◆ YOUR TASK: Exactly as written, reproduce the lines from the beginning of the data through the line containing "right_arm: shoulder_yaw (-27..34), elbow"; the pictures are not reproduced.

Records from a data collection:
[Start of Attachment]
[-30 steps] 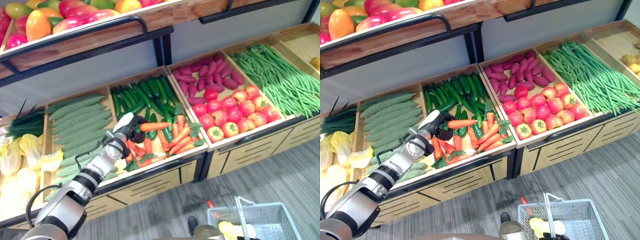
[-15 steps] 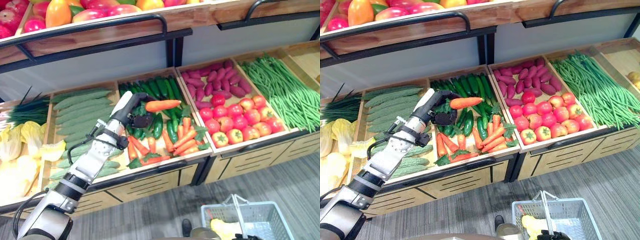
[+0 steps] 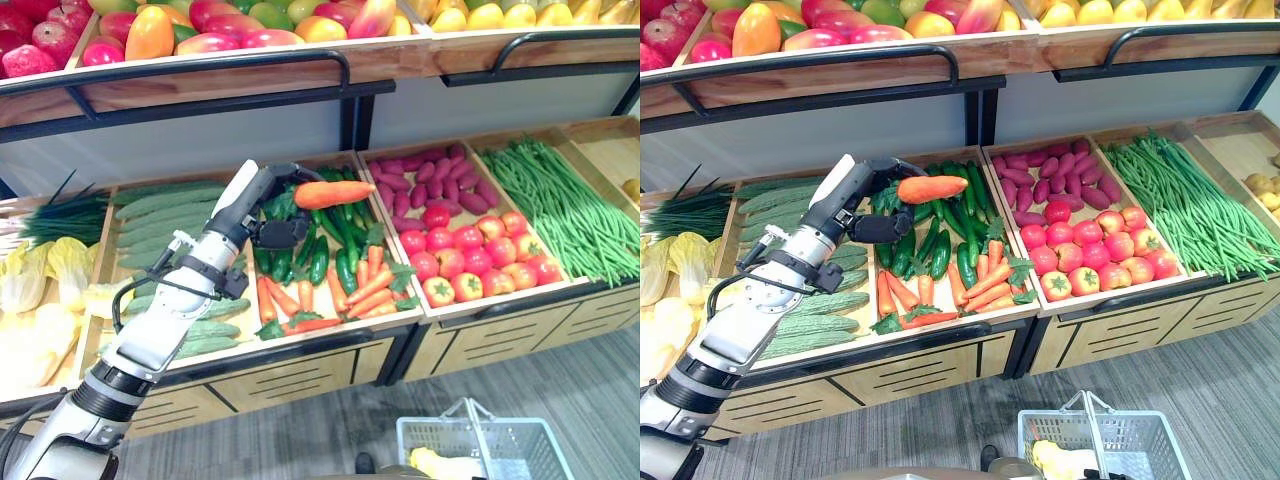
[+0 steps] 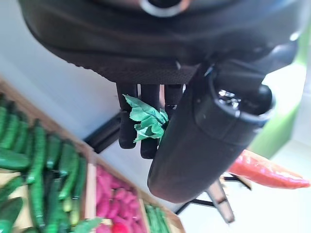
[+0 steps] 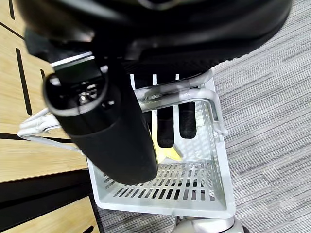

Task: Get the vegetables into the basket

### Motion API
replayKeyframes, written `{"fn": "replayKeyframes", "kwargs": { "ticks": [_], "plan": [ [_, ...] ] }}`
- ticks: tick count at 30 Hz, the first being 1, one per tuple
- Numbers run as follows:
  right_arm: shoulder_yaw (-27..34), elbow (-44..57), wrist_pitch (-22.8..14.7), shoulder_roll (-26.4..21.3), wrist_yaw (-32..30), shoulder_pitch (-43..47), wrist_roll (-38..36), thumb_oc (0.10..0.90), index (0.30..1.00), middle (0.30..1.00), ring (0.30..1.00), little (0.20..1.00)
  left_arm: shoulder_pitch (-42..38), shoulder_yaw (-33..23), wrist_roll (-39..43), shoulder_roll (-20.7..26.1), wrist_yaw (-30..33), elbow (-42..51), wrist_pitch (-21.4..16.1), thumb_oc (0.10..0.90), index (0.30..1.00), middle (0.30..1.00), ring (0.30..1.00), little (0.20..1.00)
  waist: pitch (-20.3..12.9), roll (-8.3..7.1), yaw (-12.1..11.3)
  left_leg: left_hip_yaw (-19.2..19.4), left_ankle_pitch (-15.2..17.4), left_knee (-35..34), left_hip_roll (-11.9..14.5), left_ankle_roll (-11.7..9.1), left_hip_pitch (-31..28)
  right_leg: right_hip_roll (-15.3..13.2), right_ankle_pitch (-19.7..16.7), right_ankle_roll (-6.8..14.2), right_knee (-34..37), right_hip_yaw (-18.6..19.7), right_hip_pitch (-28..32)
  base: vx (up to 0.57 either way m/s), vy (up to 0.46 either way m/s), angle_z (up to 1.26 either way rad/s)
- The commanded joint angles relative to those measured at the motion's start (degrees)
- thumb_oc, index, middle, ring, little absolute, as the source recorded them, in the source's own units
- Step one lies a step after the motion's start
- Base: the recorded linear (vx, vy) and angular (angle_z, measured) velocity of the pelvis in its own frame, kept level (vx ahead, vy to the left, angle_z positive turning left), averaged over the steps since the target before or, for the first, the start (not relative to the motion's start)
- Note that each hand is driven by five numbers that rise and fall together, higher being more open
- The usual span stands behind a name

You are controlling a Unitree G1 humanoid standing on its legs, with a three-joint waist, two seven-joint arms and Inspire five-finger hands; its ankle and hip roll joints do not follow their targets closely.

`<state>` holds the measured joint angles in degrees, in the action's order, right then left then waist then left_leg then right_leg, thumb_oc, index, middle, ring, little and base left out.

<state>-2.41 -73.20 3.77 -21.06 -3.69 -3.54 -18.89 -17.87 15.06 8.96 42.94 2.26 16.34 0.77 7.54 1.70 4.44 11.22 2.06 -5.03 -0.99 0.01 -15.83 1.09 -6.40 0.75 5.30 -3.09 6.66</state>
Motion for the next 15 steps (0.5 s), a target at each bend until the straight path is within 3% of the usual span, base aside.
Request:
{"fn": "replayKeyframes", "kwargs": {
  "ticks": [1,12,15],
  "plan": [
    [1.93,-1.01,-2.36,-4.19,-0.83,2.90,-1.15,0.400,0.300,0.300,0.300,0.300,-4.81,-4.75,3.17,2.05,1.38,3.68,-6.86,0.400,0.300,0.300,0.300,0.300,-4.88,-1.22,0.35,-1.70,1.09,0.03,2.51,-3.55,2.67,-3.14,7.67,5.38,-0.36,0.66,3.51,0.00,0.000,0.00],
    [2.52,-1.44,-2.42,-4.19,-0.81,2.57,-1.49,0.400,0.300,0.300,0.300,0.300,-4.05,-5.16,4.17,1.62,0.46,5.21,-6.44,0.400,0.300,0.300,0.300,0.300,-4.90,-1.51,0.47,-1.36,1.21,0.03,2.44,-3.32,2.28,-3.13,7.60,5.48,-0.41,1.04,3.48,0.00,0.002,0.00],
    [2.81,-0.82,-2.48,-3.75,-1.01,2.57,-1.68,0.400,0.300,0.300,0.300,0.300,-4.10,-5.02,4.74,1.52,-0.03,5.84,-6.38,0.400,0.300,0.300,0.300,0.300,-4.21,-1.97,0.91,0.17,2.05,1.74,2.11,-2.51,3.32,-3.61,6.79,6.07,-0.68,3.18,2.02,-0.04,0.048,-0.18]
  ]
}}
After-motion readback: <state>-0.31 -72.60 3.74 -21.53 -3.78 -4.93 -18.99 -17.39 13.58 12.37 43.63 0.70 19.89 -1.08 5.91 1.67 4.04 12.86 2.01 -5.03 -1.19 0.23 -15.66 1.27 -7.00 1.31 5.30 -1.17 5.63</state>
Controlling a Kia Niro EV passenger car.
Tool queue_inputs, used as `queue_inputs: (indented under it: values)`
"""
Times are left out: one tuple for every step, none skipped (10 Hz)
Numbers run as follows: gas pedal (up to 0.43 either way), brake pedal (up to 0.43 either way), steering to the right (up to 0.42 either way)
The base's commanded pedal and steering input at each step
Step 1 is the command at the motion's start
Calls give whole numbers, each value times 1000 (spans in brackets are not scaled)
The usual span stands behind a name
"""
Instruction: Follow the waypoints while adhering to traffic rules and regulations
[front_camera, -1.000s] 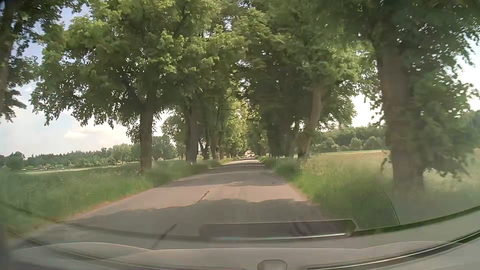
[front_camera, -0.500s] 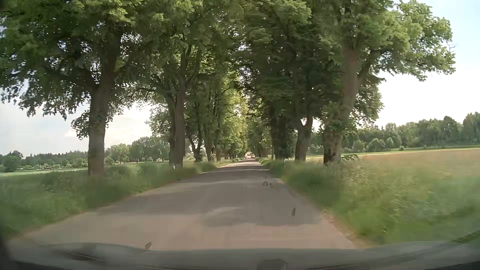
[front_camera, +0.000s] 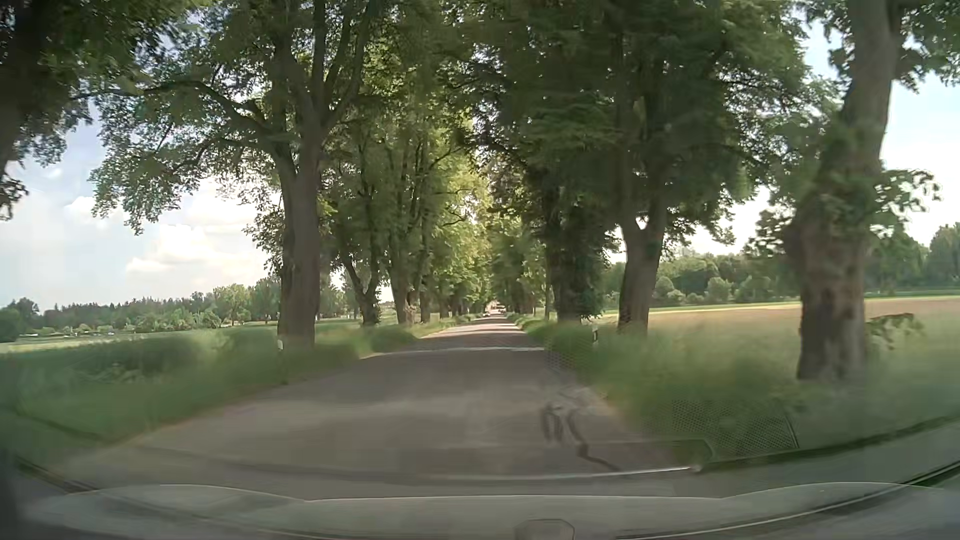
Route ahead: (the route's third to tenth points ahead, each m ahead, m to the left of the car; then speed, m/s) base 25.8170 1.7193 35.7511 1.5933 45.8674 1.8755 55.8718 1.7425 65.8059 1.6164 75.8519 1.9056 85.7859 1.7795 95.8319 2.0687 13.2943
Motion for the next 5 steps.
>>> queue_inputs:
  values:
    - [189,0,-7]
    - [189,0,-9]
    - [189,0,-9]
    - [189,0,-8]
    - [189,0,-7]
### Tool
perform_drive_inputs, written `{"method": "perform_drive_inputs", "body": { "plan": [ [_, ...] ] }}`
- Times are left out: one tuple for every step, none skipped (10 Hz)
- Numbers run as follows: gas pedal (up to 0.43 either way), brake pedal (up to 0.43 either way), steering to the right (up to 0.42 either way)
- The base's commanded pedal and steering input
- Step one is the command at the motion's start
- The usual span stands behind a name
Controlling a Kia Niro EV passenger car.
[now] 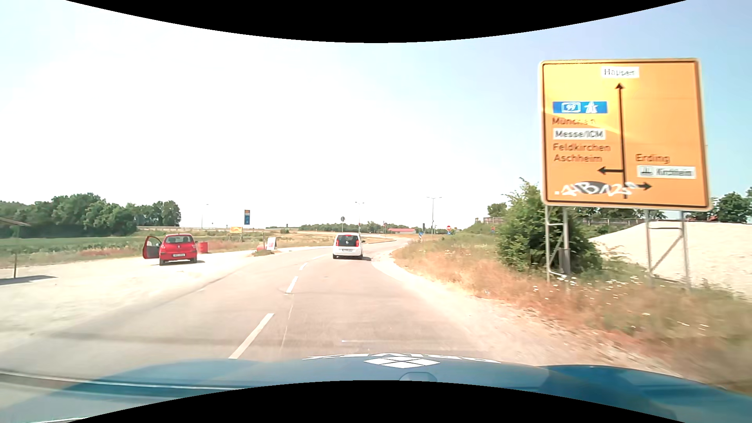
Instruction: Follow the waypoints while adhering to traffic rules and regulations
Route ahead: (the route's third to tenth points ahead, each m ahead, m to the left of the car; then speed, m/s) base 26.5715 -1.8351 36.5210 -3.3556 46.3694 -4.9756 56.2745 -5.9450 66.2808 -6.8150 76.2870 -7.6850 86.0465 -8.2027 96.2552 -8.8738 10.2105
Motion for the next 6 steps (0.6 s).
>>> {"method": "perform_drive_inputs", "body": {
  "plan": [
    [0.0,0.0,-0.103],
    [0.0,0.0,-0.101],
    [0.0,0.0,-0.097],
    [0.0,0.0,-0.089],
    [0.0,0.012,-0.081],
    [0.0,0.037,-0.074]
  ]
}}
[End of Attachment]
◆ RESPONSE BELOW:
[-30 steps] 
[-15 steps] 
[+0 steps] 
[+0 steps] 
[+0 steps] 

Task: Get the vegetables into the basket

### Motion API
replayKeyframes, written `{"fn": "replayKeyframes", "kwargs": { "ticks": [_], "plan": [ [_, ...] ] }}`
- ticks: tick count at 30 Hz, the first being 1, one per tuple
- Numbers run as follows:
  right_arm: shoulder_yaw (-27..34), elbow (-44..57), wrist_pitch (-22.8..14.7), shoulder_roll (-26.4..21.3), wrist_yaw (-32..30), shoulder_pitch (-43..47), wrist_roll (-38..36), thumb_oc (0.10..0.90), index (0.30..1.00), middle (0.30..1.00), ring (0.30..1.00), little (0.20..1.00)

That completes the output for this exercise.